The lines needed are those from the start of the records through the line holding "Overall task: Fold", each copied exactly.

━━━ SUPPLIED RECORDS ━━━

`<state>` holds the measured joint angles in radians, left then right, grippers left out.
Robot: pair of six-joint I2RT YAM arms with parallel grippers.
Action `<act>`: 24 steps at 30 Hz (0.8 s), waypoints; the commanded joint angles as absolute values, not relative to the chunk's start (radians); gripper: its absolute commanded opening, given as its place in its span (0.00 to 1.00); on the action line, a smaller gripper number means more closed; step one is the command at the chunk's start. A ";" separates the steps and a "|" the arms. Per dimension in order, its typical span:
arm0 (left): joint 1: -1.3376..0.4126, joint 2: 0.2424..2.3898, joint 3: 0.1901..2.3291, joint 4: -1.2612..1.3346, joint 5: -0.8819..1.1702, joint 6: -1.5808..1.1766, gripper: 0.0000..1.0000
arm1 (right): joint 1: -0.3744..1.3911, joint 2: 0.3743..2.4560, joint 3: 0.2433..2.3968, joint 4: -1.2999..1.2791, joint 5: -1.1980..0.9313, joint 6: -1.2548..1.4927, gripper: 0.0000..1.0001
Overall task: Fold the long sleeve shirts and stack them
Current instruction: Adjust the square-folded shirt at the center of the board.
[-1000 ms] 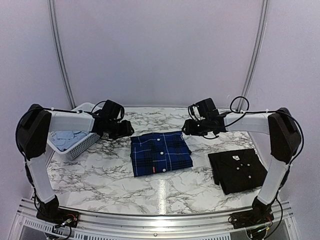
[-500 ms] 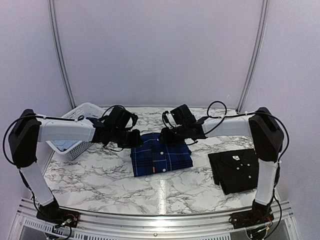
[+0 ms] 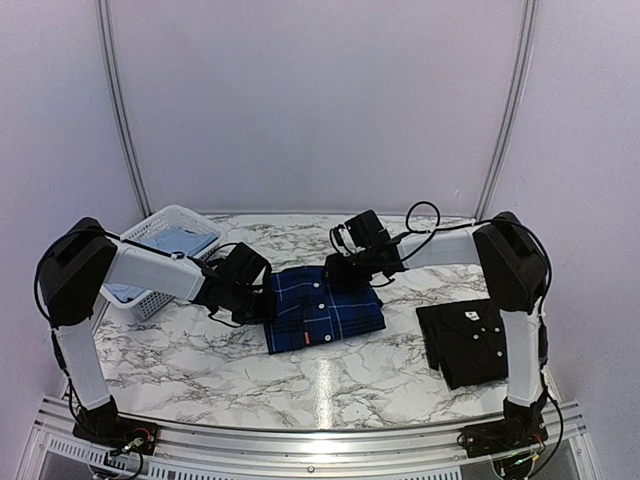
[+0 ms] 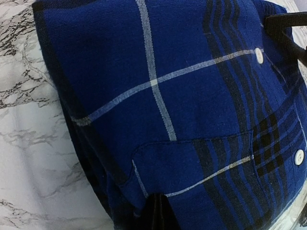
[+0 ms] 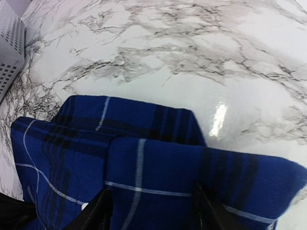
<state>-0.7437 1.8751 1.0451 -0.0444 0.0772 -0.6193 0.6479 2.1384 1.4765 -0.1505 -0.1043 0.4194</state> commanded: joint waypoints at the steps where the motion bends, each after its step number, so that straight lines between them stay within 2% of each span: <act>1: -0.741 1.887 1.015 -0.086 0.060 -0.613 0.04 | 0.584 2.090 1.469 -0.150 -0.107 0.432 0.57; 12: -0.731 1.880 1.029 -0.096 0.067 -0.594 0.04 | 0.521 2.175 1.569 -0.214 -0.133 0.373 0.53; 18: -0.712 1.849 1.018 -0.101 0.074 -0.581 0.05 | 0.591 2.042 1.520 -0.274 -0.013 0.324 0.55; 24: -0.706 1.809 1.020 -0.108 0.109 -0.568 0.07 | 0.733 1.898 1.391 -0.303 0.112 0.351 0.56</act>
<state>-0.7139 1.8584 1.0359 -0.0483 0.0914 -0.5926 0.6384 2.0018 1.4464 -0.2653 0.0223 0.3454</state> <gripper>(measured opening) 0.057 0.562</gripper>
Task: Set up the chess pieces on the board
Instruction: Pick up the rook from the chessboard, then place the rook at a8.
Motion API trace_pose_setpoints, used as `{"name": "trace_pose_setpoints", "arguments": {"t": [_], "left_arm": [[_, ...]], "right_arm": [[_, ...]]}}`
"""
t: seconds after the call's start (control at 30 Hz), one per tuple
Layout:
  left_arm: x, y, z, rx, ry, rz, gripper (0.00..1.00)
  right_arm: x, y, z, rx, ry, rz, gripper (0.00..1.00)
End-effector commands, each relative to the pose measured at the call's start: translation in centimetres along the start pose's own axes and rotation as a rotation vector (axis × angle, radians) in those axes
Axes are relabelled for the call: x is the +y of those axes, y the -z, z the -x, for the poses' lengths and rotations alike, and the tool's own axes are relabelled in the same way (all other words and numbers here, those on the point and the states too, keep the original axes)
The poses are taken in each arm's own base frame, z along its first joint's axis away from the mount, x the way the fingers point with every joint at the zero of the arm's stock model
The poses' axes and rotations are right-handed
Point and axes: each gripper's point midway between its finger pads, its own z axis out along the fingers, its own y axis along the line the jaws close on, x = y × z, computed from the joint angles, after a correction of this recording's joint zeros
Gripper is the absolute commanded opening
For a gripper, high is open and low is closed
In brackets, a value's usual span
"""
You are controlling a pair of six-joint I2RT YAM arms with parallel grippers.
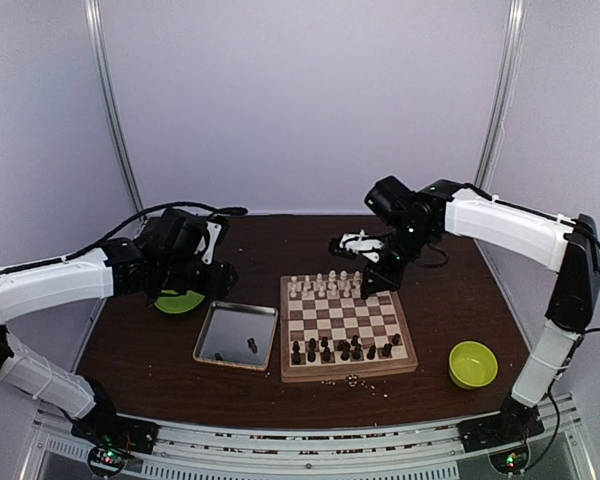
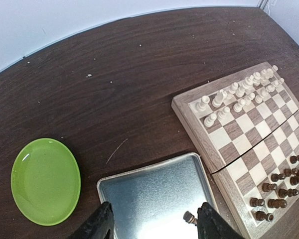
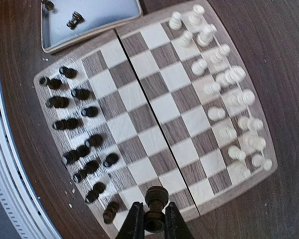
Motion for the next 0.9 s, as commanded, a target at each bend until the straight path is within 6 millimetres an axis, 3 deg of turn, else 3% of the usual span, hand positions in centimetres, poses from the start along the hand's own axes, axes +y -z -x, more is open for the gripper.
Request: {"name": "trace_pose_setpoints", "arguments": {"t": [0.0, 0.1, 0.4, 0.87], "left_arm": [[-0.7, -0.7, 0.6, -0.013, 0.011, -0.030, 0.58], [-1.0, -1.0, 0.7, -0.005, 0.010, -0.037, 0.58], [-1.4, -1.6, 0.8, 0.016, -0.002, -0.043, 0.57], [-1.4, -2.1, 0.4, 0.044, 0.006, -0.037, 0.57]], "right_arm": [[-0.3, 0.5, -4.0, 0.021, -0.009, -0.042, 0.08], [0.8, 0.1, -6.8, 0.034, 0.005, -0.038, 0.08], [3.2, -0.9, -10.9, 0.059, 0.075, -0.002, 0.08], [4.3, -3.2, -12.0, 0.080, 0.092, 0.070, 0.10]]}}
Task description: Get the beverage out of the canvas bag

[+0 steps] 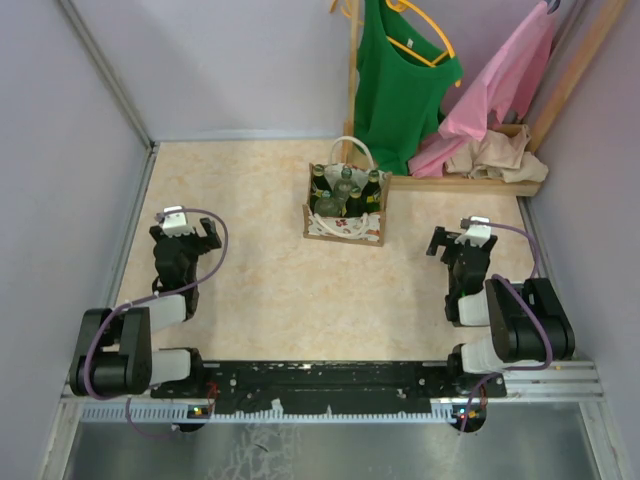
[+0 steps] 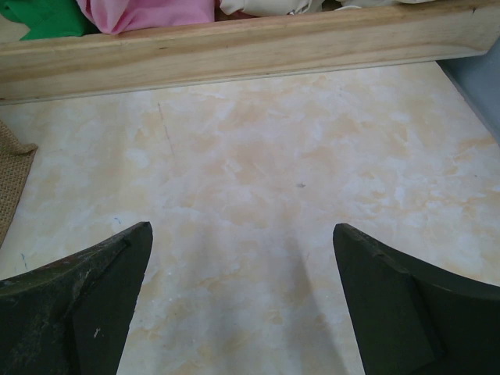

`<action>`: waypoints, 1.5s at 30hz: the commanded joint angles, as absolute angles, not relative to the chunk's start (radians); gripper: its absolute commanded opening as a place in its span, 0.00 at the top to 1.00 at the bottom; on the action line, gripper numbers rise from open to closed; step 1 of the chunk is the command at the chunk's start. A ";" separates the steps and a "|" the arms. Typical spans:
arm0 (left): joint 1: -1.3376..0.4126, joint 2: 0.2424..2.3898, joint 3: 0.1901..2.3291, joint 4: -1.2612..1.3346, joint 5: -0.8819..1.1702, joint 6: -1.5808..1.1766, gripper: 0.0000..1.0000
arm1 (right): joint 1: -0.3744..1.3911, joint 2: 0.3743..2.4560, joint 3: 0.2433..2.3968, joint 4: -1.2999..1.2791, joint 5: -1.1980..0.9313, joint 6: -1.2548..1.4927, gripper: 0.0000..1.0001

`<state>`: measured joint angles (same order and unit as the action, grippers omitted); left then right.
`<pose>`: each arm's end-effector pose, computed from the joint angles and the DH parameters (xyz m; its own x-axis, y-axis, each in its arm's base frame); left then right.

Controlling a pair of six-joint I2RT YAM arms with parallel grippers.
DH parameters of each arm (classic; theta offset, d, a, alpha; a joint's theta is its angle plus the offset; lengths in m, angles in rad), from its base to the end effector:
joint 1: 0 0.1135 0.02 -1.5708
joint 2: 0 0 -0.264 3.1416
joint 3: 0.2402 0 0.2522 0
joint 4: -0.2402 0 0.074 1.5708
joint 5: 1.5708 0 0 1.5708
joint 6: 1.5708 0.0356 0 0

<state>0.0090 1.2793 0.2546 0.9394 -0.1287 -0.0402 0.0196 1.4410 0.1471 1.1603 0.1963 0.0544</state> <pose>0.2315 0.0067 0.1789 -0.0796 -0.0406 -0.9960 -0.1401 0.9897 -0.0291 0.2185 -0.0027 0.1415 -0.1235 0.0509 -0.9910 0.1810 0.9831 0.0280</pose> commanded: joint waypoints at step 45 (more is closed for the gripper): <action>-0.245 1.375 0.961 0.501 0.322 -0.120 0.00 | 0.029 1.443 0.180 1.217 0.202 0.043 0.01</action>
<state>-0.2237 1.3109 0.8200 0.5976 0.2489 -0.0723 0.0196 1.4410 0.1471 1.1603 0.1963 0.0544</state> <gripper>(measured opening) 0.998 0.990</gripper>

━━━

▶ [ANSWER BOX]:
`<state>` holds the measured joint angles in radians, left then right, grippers left out.
Robot: pair of six-joint I2RT YAM arms with parallel grippers.
Action `<act>`: 24 steps at 30 Hz (0.8 s), waypoints; the commanded joint angles as absolute values, not relative to the chunk's start (radians); gripper: its absolute commanded opening, given as its place in its span (0.00 to 1.00); on the action line, a smaller gripper number means more closed; step one is the command at the chunk's start. A ";" separates the steps and a "|" the arms. Per dimension in order, its typical span:
arm0 (left): joint 1: -1.3376..0.4126, joint 2: 0.2424..2.3898, joint 3: 0.1901..2.3291, joint 4: -1.2612..1.3346, joint 5: -0.8819..1.1702, joint 6: -1.5808..1.1766, gripper: 0.0000..1.0000
arm1 (right): joint 1: -0.3744..1.3911, joint 2: 0.3743..2.4560, joint 3: 0.2433..2.3968, joint 4: -1.2999..1.2791, joint 5: -1.1980..0.9313, joint 6: -1.2548..1.4927, gripper: 0.0000..1.0001
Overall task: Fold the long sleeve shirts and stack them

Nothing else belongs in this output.